Your instructions
Nothing but a number is wanted: the count of lines in the records below that include "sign".

Data for this exercise
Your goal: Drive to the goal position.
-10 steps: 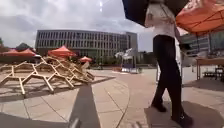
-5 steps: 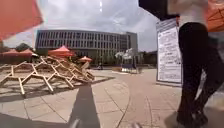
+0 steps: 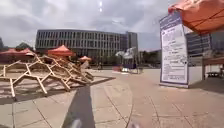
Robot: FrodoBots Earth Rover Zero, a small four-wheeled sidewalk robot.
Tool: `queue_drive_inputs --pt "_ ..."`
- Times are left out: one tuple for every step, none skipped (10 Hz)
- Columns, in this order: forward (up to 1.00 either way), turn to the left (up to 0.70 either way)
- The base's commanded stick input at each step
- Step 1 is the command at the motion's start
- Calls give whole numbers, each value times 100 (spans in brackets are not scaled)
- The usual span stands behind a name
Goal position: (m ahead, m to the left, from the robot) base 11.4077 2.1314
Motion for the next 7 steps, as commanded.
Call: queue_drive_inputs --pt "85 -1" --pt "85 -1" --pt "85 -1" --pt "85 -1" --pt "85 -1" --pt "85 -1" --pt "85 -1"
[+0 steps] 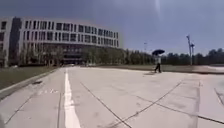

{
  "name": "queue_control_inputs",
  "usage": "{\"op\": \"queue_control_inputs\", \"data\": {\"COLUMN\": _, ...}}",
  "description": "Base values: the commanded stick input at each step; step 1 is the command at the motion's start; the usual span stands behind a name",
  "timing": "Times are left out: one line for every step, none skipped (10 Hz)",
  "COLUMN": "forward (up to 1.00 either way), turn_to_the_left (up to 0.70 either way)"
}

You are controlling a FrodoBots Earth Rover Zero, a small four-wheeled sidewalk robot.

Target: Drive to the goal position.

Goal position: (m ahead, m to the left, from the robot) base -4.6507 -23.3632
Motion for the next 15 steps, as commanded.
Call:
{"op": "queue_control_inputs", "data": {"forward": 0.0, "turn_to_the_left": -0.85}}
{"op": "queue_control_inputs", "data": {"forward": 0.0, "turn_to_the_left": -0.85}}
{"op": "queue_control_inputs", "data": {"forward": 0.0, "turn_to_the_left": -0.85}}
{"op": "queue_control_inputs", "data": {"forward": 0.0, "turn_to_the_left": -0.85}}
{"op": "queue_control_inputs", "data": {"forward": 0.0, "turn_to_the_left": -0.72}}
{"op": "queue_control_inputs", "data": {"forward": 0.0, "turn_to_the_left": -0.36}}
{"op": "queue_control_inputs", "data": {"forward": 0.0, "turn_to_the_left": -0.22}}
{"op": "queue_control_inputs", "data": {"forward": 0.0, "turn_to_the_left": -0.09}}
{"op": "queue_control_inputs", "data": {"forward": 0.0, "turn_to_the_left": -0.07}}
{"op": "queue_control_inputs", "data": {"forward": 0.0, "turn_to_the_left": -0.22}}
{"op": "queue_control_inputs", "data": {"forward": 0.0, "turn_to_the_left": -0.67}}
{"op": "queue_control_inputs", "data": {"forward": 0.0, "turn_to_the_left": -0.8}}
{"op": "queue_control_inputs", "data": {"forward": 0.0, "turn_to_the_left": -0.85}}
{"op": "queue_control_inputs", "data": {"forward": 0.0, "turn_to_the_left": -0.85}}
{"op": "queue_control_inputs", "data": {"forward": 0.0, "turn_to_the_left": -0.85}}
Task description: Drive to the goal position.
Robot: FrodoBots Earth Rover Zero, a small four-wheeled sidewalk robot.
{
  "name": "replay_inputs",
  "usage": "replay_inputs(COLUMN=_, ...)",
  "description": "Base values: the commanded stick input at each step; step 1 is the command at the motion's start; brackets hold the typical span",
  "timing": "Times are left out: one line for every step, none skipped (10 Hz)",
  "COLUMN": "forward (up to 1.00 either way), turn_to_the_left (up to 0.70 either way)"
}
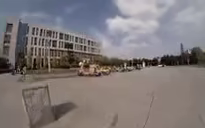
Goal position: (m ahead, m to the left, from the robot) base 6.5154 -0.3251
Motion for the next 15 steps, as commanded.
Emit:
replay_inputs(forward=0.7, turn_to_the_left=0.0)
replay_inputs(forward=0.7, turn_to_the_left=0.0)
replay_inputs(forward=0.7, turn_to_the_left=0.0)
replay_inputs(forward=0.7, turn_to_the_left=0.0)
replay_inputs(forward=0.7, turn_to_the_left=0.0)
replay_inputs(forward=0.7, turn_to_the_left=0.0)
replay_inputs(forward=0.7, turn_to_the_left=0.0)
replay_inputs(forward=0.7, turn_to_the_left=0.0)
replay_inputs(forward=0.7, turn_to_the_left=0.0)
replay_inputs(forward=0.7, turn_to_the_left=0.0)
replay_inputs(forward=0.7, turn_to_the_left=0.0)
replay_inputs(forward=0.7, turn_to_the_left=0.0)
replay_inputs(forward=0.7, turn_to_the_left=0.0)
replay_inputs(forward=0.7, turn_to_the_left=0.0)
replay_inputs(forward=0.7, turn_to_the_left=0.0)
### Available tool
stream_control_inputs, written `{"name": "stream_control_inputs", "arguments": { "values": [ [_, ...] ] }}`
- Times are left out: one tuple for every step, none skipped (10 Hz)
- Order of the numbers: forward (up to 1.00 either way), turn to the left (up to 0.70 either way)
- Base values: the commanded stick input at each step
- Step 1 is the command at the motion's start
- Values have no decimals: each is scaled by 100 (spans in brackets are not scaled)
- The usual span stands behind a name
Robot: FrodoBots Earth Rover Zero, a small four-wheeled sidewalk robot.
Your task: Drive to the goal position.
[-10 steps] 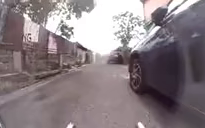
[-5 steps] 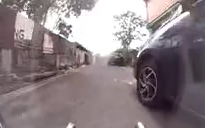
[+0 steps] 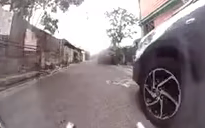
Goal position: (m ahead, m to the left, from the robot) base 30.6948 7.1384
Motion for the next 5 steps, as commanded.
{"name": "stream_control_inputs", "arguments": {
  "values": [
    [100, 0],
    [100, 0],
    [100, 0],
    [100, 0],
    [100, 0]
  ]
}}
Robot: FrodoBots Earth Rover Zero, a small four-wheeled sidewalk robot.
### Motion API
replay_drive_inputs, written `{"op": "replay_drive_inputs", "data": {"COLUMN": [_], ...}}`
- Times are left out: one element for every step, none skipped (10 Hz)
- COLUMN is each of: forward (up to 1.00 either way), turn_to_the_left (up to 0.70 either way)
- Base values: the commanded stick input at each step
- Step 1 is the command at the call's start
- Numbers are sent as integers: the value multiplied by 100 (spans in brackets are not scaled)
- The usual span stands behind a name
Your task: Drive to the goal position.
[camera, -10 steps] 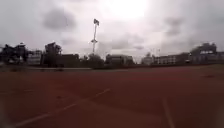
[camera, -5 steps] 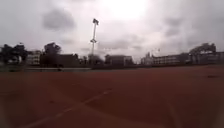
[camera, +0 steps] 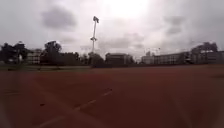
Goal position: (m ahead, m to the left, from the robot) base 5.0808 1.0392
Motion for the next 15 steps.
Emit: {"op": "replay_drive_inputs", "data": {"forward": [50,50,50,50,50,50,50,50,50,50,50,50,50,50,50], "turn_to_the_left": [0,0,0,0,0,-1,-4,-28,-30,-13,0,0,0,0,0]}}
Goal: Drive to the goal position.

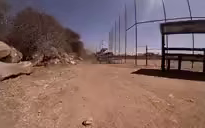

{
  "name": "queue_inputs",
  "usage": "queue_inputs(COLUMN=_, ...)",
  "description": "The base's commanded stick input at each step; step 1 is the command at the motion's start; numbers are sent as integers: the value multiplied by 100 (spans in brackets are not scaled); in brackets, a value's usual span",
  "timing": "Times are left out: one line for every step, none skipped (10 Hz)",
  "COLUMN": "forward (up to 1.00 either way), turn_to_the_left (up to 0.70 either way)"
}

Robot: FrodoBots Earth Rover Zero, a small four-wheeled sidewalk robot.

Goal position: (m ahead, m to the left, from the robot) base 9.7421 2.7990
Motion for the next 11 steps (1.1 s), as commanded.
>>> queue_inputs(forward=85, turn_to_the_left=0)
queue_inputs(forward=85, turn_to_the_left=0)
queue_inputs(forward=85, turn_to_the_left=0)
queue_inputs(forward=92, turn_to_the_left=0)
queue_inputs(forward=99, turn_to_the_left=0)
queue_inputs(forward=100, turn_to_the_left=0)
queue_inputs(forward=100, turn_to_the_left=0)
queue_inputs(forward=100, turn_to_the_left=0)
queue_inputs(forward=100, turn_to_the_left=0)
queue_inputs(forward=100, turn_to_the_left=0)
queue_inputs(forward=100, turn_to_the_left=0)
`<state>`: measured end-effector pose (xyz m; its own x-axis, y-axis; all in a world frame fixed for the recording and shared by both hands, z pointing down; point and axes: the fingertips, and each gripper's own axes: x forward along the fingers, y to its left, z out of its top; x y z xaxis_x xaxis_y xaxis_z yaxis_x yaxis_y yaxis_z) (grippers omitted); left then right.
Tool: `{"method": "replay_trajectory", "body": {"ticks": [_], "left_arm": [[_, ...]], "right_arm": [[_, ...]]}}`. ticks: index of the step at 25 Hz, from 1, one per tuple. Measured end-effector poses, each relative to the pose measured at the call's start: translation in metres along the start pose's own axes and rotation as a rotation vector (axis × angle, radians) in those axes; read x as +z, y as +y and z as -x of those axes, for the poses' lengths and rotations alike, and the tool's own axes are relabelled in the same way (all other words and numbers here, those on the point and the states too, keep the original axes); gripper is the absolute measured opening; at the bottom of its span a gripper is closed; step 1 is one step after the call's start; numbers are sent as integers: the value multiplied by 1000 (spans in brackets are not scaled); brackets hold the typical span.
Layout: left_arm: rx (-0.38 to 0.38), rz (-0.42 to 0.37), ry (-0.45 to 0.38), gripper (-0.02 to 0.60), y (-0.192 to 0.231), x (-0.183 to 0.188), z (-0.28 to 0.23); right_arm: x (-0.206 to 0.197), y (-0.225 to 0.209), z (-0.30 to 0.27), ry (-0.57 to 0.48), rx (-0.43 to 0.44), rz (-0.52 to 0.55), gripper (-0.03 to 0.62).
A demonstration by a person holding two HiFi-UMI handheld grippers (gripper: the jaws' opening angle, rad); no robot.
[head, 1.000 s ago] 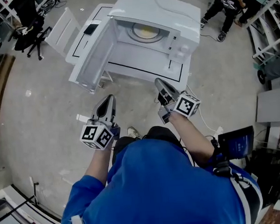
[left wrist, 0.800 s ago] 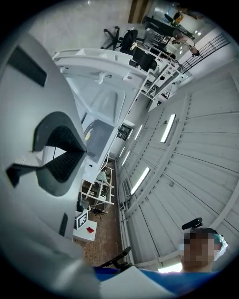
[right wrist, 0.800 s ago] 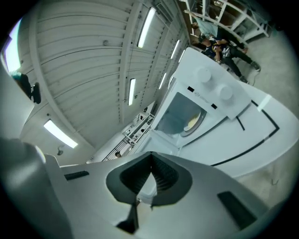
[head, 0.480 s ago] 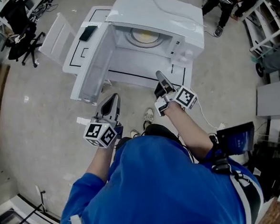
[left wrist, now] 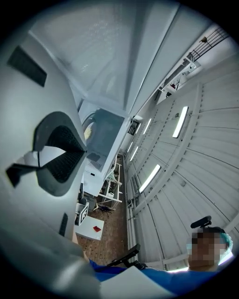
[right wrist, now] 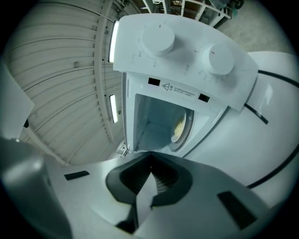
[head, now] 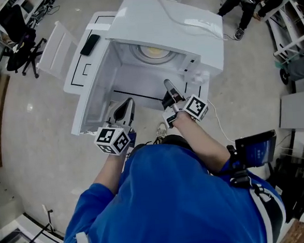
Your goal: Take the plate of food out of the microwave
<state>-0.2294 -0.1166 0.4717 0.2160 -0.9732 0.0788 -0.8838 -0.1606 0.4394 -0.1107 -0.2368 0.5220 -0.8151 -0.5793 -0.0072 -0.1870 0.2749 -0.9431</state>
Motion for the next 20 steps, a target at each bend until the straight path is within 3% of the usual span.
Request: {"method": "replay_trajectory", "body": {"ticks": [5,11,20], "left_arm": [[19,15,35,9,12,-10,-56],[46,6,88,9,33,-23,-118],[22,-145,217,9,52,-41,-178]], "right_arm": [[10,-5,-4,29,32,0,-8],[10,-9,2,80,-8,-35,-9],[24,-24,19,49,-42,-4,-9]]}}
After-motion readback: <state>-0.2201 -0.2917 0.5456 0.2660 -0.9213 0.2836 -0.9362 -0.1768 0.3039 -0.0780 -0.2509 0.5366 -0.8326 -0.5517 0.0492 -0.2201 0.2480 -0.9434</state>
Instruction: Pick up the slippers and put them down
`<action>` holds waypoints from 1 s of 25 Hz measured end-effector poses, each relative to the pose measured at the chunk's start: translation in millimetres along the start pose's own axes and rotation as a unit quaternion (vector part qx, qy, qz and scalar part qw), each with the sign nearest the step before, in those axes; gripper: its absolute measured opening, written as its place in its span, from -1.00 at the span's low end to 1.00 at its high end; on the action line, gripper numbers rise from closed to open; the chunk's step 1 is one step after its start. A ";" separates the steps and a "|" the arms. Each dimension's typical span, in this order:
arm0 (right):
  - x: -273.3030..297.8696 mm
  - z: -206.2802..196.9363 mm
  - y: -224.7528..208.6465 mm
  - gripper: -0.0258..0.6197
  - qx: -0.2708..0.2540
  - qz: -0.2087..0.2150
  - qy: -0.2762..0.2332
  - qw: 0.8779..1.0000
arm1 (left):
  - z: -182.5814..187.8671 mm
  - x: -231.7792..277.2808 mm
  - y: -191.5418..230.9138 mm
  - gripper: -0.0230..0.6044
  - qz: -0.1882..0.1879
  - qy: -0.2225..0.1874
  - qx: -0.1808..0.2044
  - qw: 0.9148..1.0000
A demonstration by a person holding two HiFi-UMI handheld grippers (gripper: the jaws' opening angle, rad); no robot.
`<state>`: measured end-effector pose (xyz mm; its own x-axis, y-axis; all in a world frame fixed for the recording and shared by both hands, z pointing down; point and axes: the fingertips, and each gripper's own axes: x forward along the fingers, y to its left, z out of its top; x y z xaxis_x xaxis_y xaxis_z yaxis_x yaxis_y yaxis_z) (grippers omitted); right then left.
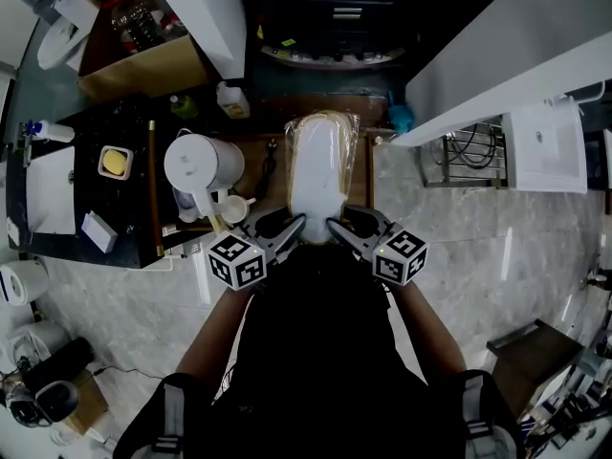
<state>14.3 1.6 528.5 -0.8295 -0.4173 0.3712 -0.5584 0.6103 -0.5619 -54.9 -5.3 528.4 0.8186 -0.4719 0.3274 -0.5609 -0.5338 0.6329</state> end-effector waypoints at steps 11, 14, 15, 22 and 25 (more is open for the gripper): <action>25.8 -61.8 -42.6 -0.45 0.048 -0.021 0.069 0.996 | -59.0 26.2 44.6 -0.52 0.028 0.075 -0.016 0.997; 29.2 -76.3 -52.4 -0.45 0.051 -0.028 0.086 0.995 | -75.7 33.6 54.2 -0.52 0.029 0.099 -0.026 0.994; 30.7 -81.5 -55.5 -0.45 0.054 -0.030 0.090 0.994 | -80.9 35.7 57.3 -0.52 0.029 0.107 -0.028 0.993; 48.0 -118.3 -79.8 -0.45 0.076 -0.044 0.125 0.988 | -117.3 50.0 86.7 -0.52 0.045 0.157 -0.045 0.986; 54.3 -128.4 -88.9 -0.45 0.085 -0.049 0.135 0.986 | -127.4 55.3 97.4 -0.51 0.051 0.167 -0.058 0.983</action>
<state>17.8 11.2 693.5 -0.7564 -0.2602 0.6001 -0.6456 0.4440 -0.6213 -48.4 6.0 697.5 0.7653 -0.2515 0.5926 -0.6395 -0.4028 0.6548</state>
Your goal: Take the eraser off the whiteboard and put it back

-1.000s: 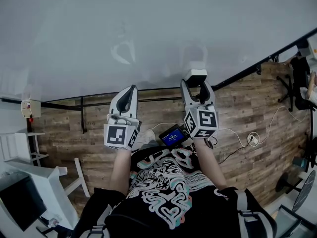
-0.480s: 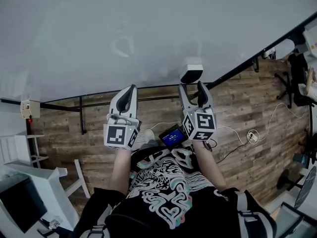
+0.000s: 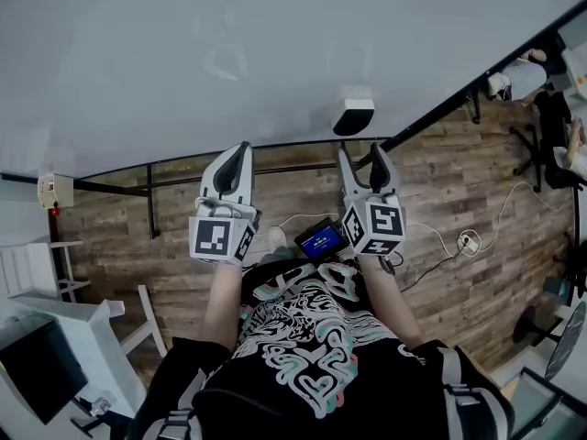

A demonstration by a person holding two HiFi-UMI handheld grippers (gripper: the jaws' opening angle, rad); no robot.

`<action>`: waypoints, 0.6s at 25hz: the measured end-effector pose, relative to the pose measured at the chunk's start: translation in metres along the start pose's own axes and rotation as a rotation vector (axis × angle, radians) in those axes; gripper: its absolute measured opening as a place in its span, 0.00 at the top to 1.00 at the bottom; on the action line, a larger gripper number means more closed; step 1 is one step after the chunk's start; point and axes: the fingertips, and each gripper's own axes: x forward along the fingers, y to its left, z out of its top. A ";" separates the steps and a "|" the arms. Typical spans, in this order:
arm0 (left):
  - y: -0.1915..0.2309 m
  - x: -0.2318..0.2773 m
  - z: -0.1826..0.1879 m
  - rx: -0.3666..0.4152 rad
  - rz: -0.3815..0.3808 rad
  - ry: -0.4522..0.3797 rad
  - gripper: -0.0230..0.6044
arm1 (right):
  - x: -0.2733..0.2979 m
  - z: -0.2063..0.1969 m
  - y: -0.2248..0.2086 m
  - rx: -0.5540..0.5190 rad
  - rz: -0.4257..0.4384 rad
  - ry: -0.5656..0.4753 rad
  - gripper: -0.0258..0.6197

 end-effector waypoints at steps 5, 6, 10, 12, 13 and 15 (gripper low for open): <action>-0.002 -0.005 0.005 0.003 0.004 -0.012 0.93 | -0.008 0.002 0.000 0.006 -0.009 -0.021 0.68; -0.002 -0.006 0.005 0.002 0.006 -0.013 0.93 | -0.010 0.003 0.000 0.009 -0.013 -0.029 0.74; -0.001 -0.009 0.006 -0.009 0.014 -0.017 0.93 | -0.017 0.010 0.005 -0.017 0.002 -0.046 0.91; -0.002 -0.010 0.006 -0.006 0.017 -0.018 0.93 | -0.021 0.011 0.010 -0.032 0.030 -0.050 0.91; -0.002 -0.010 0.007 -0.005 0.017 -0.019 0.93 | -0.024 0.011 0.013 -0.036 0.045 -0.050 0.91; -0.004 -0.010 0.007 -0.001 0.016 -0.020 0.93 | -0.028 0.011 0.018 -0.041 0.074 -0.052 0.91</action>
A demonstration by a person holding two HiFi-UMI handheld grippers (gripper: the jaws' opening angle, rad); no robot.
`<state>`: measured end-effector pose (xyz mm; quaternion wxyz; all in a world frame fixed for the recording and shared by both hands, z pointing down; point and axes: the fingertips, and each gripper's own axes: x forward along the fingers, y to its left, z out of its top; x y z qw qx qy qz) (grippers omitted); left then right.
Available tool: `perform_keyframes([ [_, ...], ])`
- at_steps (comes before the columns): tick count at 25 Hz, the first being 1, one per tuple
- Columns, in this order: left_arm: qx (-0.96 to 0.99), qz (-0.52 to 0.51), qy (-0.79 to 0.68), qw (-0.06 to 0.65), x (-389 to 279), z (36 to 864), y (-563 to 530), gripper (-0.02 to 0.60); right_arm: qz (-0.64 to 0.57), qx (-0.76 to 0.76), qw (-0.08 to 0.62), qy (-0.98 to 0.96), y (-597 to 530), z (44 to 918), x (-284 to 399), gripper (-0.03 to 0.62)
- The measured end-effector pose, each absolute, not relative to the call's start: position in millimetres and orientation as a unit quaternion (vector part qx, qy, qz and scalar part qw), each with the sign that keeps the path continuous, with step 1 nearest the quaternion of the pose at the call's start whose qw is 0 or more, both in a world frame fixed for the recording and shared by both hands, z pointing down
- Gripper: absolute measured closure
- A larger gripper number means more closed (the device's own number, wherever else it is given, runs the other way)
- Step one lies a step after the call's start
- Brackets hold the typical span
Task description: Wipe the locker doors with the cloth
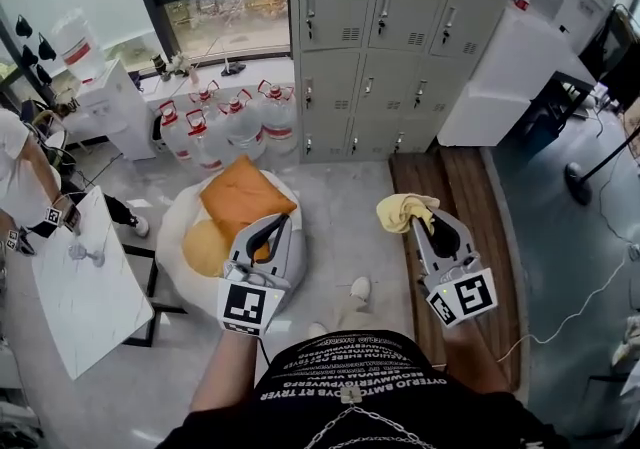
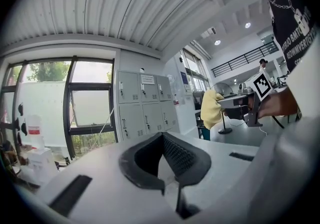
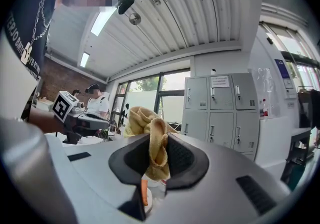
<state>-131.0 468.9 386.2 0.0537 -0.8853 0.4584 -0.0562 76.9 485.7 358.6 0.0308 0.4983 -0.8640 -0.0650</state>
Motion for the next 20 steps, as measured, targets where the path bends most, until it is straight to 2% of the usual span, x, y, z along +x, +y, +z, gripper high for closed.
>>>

Solution
2